The best time to start a cannabis garden is in May and June so your flowers will be ready to harvest at the beginning of the rainy season in early November. To get started, you need to buy a clone – a baby plant – which is usually sold in 10 cm pots and embedded in rock wool. Pharmacies sell them for between $12-$20, but don’t go to a pharmacy in San Francisco as you won’t find one there. The city regulates how many clones a store can sell at a time, so you’d better go to Magnolia Wellness or Harborside
Health in Oakland to get one.

Clones can also be found on Craigslist, but while they may be cheaper than what pharmacies sell them for, Saupe warns they have a higher risk of becoming infested with pests or not being the kind you thought you were buying. If you want to grow a particular strain, Dan Grace of Oakland’s Dark Heart Nursery advises against growing Indica strains. They tend to be dense and prone to damage from moisture, he says, adding that he’s heard a lot of positive feedback about planting Blue Dream.

To prevent pests and fungal infections — known as powdery mildew — Grace suggests spraying plants with a mixture of 2 tablespoons of baking soda to 1 quart of water and a drop of dish soap. Mix the ingredients and spray it on the plant once a week.

“It’s much easier to prevent than to cure,” Grace says, noting that you should stop spraying two weeks before harvesting.

When it comes to soil, go for quality, and one of the best potting soils is Recipe 420, which is sold at Flower Craft in SF for just $17.50. Spend more on quality soil and you’ll save money in the long run because you don’t have to add nutrients or fertilizers.

Keep the clone indoors, but expose it to the sun for a day or two before planting, because after living indoors for its entire life, it will need to adapt to the outside light. You can plant your clone in the ground – which allows the plant’s roots to grow larger – or in a pot. It doesn’t matter what size jar you get, as long as it’s big enough to accommodate the clone. Either way, you’ll need to transfer it to a larger container once it starts growing.

There is no answer to how often you should water your plant, as it depends on the weather in the area and how much sunlight (or lack thereof) it receives in a day. But you should water it at least once a week – just make sure not to overdo it.

“Proper watering is crucial,” Saupe says. “The most common mistake new gardeners make is overwatering. Patience is an important quality in a cannabis grower.” A typical garden cycle lasts about five months, making plants that started in June ready to harvest in November.Another way to know when it’s time to harvest is when at least 70 percent of the pistils – the white ones hairs on the buds – has darkened Some varieties may make it more difficult to tell when the time is right, different varieties may look different at harvest Best to post photos of buds ready to harvest online and Grow Weed Easy (growweedeasy.com) is a good source for that.

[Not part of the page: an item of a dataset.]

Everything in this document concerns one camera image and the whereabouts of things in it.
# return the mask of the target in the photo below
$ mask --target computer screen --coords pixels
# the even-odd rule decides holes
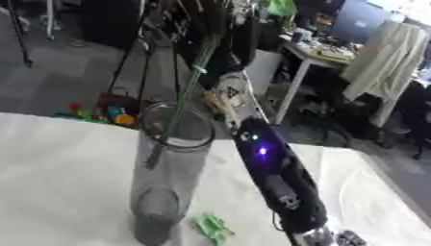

To harvest, simply cut the branches. Dry them indoors for one to two weeks, which many people do by nailing a heavy rope between the inside of a doorway and clipping it to it. When the buds have dried, cut them off the branches with garden shears. Trimming is an art, just like a good haircut, and it’s a good idea to refer to pictures online before trying it out for yourself.

The buds should be kept in airtight containers in a cool, dark place and will keep for up to two years without significant loss of vigor.

And while smoking your weed is always an option, there are endless possibilities for the creatives, such as cooking and baking or turning it into high-quality hash.